His point was that experiences such as these would now prove useful in covering the United States under the presidency of Donald Trump. The administration is still in its first month, but this is hardly the kind of company in which the US would wish to find itself.

My own experience covering international news included being stopped from filming on many occasions in Russia: including even once during a British ministerial visit. The location was a rusting naval dockyard which the minister was visiting to see how funds allocated to make safe ageing nuclear reactors were being spent – and a man in a shiny suit demanded to see what the cameraman I was working with had shot.

On another occasion, a reporting trip to some glasshouses ended in a police station. The Federal Security Service, or FSB, detained my colleagues and me for filming flowers. The year-round rose-growing business was close enough (some 20km, as far as I remember) to a naval base to be off limits to foreigners.

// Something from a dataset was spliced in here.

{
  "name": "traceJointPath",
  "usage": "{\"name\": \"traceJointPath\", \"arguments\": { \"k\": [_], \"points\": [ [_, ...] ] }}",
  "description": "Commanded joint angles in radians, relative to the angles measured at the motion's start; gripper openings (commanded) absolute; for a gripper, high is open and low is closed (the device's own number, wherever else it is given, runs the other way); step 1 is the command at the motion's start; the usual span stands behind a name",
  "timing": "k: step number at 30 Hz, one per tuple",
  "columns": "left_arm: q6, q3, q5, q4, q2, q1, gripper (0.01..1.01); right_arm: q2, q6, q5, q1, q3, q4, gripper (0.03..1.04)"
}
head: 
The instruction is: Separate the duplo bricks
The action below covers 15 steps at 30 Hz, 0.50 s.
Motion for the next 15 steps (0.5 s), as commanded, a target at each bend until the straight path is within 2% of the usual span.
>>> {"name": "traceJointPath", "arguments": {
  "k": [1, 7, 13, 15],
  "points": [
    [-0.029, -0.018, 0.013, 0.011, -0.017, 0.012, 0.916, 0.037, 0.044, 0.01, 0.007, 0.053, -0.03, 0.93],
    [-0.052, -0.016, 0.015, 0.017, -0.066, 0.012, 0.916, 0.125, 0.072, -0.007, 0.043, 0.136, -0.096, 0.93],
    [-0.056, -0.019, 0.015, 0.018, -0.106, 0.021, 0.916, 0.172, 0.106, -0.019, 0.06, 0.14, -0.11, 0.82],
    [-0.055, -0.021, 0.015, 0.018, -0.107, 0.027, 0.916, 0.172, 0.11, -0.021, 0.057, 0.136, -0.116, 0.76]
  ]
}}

Reporters will need to get used to separating truth from ‘alternative facts’. EPA/Michael Reynolds
Many international journalists could add plenty of anecdotes to that list: being stopped at roadblocks by heavily armed men in plain clothes; having their phones tapped or their equipment confiscated or damaged; being issued with threats – this especially applies to local people helping journalists from beyond its borders. The difference now is that Reuters journalists are being asked to draw on such experiences in a country which sees itself as leading “the free world”.

Dishonest people
Western coverage of the world is not perfect. It frequently provides fuel for its critics, journalists among them. Yet at a time when journalism is under all kinds of political and economic pressures, this is actually a chance for it to shine; to prove its worth.


Repressive governments often criticise the kind of “objective” journalism prized as a model in the Western world. They argue it is not, in fact, objective. State media in countries where dissent is discouraged howl that international news organisations are merely acting at the bidding of other “political demands”.

As a correspondent, I have covered armed conflict, political upheaval and refugee crises – but most of that was outside Western Europe. Now political uncertainty is shaking the Western world and with it come attacks on the media, may of them from the latest occupant of the White House. As Adler’s message to his staff noted: “It’s not every day that a US president calls journalists ‘among the most dishonest human beings on earth’ or that his chief strategist dubs the media ‘the opposition party’.

It is good to see organisations such as Reuters publicly reporting the situation for what it is. Historically, one of the influences which shaped ideas of objective journalism was economic. In capitalist economies, news had to sell – so offering a version of events which could be widely accepted made business sense. In a political and media world increasingly shaped by emotion and belief, this is arguably less important.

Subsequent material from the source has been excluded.